The “solar road” results are in, and predictably, they suck.
___________________________________________________

Yes, and how they SUCK.

Thx for reminding!

simple-touriste
September 24, 2018 9:19 pm

“The panels are also likely to be covered by dirt and dust, and would need far thicker glass than conventional panels to withstand the weight of traffic, which will further limit the light they absorb.”

Thick glass is one thing; they have very thick glasses in money exchanges, and you see through it very well.

But road-glass, glass on which you can drive, that’s a completely different product.

And my intuitive guess is that the first power modelling that was promoted was for flat panels at that latitude, possibly with thick glass, but without the road-glass.

Dino
September 25, 2018 7:51 am

I live in northern Alberta, we have chained up snow plows that cruise the highways at 50 mph, pushing snow off, and spreading sand and salt. Even the asphalt does not survive some winters…

simple-touriste
Reply to  Dino
September 25, 2018 10:28 am

Salted water on electric wiring, when the snow melts and the sun comes back, should be funny.

Caligula Jones
Reply to  simple-touriste
September 25, 2018 10:45 am

Well, since greenies don’t agree with animal testing, here’s where they can prove their committment.
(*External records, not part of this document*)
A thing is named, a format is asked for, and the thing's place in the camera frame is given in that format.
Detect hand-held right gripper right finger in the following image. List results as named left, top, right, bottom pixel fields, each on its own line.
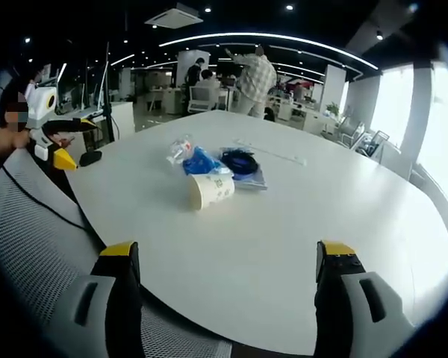
left=313, top=239, right=416, bottom=358

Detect clear plastic bag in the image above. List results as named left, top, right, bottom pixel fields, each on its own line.
left=166, top=135, right=196, bottom=166

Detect white paper cup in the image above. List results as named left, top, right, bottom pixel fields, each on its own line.
left=187, top=172, right=236, bottom=212

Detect white office chair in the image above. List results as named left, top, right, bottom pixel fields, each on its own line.
left=187, top=84, right=220, bottom=113

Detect black case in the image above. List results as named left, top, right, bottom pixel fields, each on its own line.
left=78, top=149, right=103, bottom=166

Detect black cable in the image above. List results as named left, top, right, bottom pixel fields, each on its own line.
left=0, top=159, right=90, bottom=230

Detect dark blue cable packet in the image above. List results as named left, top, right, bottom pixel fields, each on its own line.
left=219, top=146, right=261, bottom=176

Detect blue plastic bag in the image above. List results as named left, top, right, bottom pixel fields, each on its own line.
left=182, top=145, right=233, bottom=178

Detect blue grey booklet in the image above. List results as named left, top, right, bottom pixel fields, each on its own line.
left=231, top=163, right=269, bottom=192

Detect curved ceiling light strip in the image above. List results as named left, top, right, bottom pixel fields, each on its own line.
left=158, top=32, right=380, bottom=72

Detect white cabinet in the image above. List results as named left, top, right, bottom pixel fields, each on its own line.
left=110, top=100, right=136, bottom=142

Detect white table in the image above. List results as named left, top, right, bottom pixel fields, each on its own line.
left=64, top=109, right=448, bottom=356

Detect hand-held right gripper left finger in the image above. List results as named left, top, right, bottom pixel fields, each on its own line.
left=64, top=241, right=142, bottom=358

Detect grey mesh office chair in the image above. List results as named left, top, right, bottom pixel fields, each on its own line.
left=0, top=148, right=233, bottom=358

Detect black pole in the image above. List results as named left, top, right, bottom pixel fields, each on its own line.
left=103, top=42, right=116, bottom=143

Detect ceiling air conditioner vent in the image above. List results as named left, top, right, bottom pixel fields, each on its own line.
left=144, top=2, right=205, bottom=30

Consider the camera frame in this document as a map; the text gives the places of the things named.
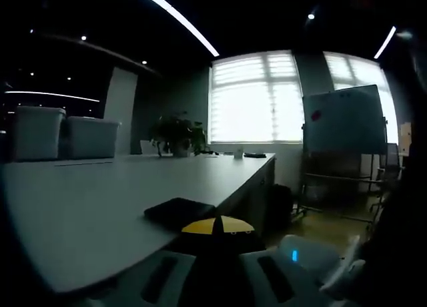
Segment black backpack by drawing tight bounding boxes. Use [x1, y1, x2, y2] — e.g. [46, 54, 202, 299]
[269, 184, 294, 228]

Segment window with white blinds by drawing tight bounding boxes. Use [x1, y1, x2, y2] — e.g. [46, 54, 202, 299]
[208, 49, 304, 144]
[322, 51, 400, 145]

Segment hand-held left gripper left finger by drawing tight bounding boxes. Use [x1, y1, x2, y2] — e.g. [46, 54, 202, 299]
[82, 217, 216, 307]

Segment long white flat strip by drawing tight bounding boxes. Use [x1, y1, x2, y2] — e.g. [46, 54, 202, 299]
[54, 160, 115, 167]

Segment white plastic storage box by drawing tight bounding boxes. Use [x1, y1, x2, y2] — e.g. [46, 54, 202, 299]
[11, 105, 67, 162]
[59, 115, 121, 160]

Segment potted green plant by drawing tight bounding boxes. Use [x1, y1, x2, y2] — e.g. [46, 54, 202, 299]
[149, 111, 209, 158]

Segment black case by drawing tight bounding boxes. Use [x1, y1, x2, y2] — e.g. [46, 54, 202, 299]
[143, 197, 216, 231]

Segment whiteboard on stand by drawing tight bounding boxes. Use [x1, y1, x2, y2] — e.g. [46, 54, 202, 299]
[296, 83, 390, 224]

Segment white square column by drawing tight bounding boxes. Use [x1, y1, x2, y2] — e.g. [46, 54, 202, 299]
[102, 66, 139, 156]

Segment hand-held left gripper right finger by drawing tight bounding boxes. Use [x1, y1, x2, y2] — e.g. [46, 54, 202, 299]
[215, 214, 345, 307]

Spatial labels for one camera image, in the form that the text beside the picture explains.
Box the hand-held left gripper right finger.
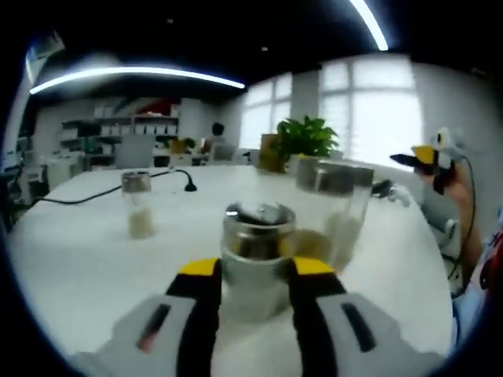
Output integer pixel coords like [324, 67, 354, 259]
[288, 257, 445, 377]

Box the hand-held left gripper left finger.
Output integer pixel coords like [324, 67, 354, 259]
[74, 257, 223, 377]

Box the large seasoning bottle white powder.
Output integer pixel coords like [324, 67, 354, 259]
[316, 163, 374, 274]

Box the small glass seasoning bottle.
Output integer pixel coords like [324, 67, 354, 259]
[120, 170, 157, 240]
[218, 201, 297, 324]

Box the person's right hand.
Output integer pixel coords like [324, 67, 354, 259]
[439, 167, 475, 215]

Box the grey white headset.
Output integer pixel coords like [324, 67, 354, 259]
[373, 180, 412, 207]

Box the window with blinds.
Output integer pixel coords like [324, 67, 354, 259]
[239, 58, 424, 166]

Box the green potted plant white pot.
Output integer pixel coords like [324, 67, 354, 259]
[277, 115, 340, 170]

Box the person's red printed shirt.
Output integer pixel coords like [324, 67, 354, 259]
[451, 227, 503, 346]

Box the brown paper bag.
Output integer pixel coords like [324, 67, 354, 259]
[259, 134, 286, 172]

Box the long curved ceiling light strip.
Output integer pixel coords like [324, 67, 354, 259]
[348, 0, 390, 52]

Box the grey office chair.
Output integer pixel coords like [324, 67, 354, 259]
[116, 135, 154, 170]

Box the shelf with white boxes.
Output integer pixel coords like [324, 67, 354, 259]
[61, 113, 181, 138]

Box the straight ceiling light strip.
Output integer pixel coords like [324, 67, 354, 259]
[29, 65, 245, 95]

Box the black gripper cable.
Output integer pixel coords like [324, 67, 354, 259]
[447, 155, 479, 284]

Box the black power cable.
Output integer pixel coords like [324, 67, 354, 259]
[37, 169, 197, 205]

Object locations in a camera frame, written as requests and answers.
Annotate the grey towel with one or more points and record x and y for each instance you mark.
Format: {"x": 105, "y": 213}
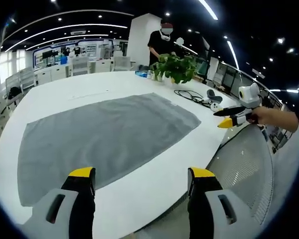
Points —
{"x": 102, "y": 139}

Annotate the person's right hand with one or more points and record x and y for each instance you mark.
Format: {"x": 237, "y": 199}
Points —
{"x": 257, "y": 117}

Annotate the white pillar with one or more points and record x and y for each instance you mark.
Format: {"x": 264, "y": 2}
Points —
{"x": 139, "y": 41}

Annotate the black bag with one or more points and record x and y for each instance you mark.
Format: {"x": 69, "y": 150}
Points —
{"x": 14, "y": 91}

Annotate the white mesh office chair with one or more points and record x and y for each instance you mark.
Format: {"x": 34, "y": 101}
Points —
{"x": 246, "y": 169}

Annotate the blue tissue box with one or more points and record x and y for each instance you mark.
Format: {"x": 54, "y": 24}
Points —
{"x": 142, "y": 73}

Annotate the display wall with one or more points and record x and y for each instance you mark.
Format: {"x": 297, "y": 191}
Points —
{"x": 64, "y": 53}

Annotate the white table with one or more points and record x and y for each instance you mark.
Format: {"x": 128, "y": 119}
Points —
{"x": 144, "y": 174}

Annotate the green potted plant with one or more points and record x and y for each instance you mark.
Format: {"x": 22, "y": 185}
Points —
{"x": 175, "y": 68}

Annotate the grey headset device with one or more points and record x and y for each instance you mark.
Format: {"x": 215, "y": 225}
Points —
{"x": 213, "y": 95}

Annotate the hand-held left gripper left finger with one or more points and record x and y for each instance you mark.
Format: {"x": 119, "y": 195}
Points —
{"x": 64, "y": 209}

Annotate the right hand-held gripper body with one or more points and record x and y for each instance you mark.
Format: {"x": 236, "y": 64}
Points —
{"x": 249, "y": 95}

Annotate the white round device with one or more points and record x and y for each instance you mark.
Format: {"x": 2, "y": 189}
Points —
{"x": 215, "y": 106}

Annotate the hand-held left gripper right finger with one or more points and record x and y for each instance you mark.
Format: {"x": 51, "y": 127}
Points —
{"x": 214, "y": 209}

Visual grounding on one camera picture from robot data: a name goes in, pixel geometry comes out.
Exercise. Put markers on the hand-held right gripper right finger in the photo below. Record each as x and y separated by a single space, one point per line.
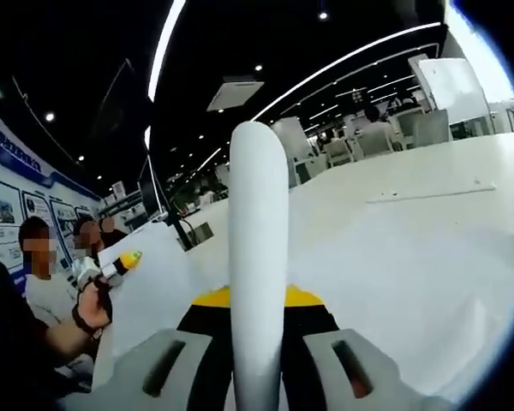
321 377

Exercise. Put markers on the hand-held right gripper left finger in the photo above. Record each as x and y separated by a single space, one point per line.
163 377

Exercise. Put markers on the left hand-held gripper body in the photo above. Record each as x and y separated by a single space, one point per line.
85 272

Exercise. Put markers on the gathered bundle of printing papers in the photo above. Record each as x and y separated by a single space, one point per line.
154 278

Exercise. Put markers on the single white printing paper sheet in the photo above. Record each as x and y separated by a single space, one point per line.
257 214

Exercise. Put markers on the person's left hand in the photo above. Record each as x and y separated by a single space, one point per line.
92 308

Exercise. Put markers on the white storage shelf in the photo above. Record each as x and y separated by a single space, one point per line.
126 203

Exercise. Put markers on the black computer monitor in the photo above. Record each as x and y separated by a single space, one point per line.
152 192

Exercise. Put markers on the person's dark jacket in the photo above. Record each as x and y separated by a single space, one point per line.
8 321

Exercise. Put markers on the white side desk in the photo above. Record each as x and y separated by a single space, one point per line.
215 210

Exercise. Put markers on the white ceiling air vent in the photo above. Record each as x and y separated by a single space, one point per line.
235 93

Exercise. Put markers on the white square pillar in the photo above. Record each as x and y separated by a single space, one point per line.
292 137

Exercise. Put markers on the white ceiling light strip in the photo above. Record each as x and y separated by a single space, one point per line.
347 55
166 43

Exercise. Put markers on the white table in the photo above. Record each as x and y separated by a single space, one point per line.
411 169

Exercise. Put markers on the white office chair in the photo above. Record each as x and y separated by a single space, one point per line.
338 150
374 144
432 128

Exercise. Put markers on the white whiteboard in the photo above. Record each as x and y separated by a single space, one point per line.
452 90

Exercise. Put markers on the blue white wall poster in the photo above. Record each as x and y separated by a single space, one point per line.
4 205

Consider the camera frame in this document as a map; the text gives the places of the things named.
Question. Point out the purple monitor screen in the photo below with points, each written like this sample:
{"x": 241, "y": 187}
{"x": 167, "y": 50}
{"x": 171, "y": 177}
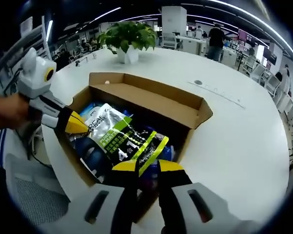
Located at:
{"x": 245, "y": 36}
{"x": 270, "y": 56}

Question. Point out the potted green plant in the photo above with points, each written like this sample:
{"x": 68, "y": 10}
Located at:
{"x": 127, "y": 34}

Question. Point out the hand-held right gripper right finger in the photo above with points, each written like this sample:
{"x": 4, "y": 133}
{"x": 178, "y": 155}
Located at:
{"x": 173, "y": 195}

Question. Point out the grey mesh office chair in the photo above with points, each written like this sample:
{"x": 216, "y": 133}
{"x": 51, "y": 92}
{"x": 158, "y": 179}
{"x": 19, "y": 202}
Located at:
{"x": 36, "y": 195}

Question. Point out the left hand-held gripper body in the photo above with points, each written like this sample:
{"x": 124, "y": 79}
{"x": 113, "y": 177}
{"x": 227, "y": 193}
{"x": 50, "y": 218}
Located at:
{"x": 36, "y": 75}

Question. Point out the small black desk device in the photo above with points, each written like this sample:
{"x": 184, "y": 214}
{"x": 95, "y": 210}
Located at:
{"x": 77, "y": 64}

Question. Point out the small white cup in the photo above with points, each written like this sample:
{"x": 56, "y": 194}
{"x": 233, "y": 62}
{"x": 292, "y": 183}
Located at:
{"x": 94, "y": 56}

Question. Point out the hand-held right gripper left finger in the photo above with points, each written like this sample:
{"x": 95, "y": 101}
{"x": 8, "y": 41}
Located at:
{"x": 122, "y": 195}

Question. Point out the silver green black pouch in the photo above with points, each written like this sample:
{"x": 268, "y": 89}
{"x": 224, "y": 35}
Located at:
{"x": 127, "y": 143}

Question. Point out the person's left hand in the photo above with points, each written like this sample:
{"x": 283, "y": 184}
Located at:
{"x": 7, "y": 112}

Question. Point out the brown cardboard shoe box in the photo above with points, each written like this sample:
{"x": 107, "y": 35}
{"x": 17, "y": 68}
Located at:
{"x": 161, "y": 97}

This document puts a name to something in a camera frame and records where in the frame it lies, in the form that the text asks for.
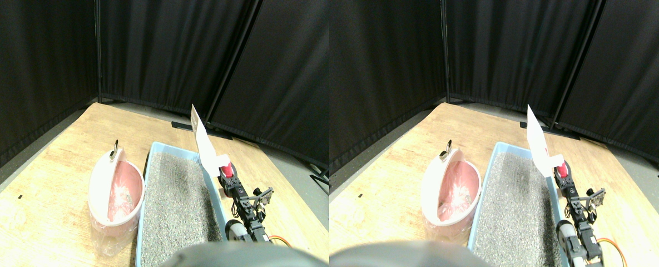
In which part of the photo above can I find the white bin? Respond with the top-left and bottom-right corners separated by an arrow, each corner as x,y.
420,139 -> 482,244
88,139 -> 146,257

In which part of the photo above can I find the white scoop with red handle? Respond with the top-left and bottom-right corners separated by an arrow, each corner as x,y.
526,103 -> 569,179
190,103 -> 236,179

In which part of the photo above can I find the blue litter tray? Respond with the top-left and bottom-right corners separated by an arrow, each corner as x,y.
467,141 -> 564,267
135,141 -> 231,267

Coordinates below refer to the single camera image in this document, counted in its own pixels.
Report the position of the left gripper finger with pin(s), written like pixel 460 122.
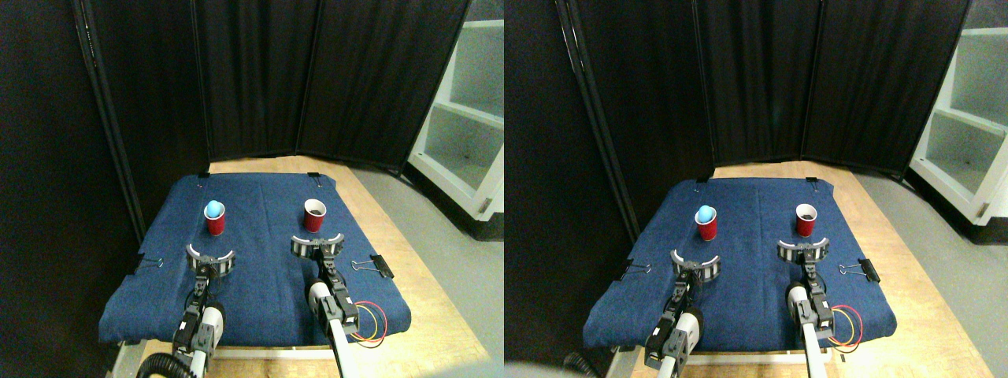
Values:
pixel 195 257
pixel 680 261
pixel 225 265
pixel 710 270

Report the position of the white shelf unit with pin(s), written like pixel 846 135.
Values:
pixel 465 150
pixel 969 150

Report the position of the red cup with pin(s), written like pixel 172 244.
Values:
pixel 806 227
pixel 706 231
pixel 215 227
pixel 315 222

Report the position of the blue ball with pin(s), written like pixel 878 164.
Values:
pixel 213 209
pixel 705 213

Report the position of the dark blue cloth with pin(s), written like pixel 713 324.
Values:
pixel 756 299
pixel 268 291

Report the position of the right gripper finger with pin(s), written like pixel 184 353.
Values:
pixel 302 248
pixel 819 249
pixel 788 252
pixel 334 245

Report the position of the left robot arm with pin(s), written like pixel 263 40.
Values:
pixel 201 327
pixel 676 335

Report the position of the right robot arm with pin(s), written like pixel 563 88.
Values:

“Here Emily, hold this while we test to see if this will electrocute any bunnies”.

Jim
September 25, 2018 10:25 am

Working in round numbers over a cup of coffee, half the land surface (sunny side) of earth is about 75 x 10^12 m2. Solar puts out 200 watt/m2. One concludes that if we were to cover the entire land surface with solar panels (leaving no room for terrestrial life), we could produce about 150 x 10^14 watts with solar. World energy consumption is estimated to be 1.575×10^17 watt-hour. Solar is not a serious player, unless you could put solar panels in orbit or on the moon free from atmospheric attenuation and get it down to Earth somehow. Earthbound solar is a waste of time and money, a novelty application at best.
Most of my home energy use is for heating and cooling. A geothermal heat pump would be the best way to lower that cost (By an estimated 80%). For commercial scale we need to see a demonstration of hot dry geothermal. Only this and nuclear (lwr, msr, fission-fusion hybrid, thorium, whatever) have the potential to replace natural gas and coal for the generation of electricity. Even without the CO2 scare it would be best to conserve natural gas and coal for future use as feedstock for materials rather than for energy consumption. Unfortunately as this article points out, solar and wind are not (and will not) make a dent.

Hocus Locus
September 25, 2018 6:02 pm

The results from NASA’s preoccupation with solar energy to power missions instead of Radioisotope Thermoelectric Generator results are ‘in’ … and they suck

https://www.cnet.com/news/nasa-spots-still-silent-opportunity-rover-on-mars/

Fred
September 26, 2018 8:08 am

Wouldn’t these roads be dangerously slippery to drive on? What a weird concept to begin with.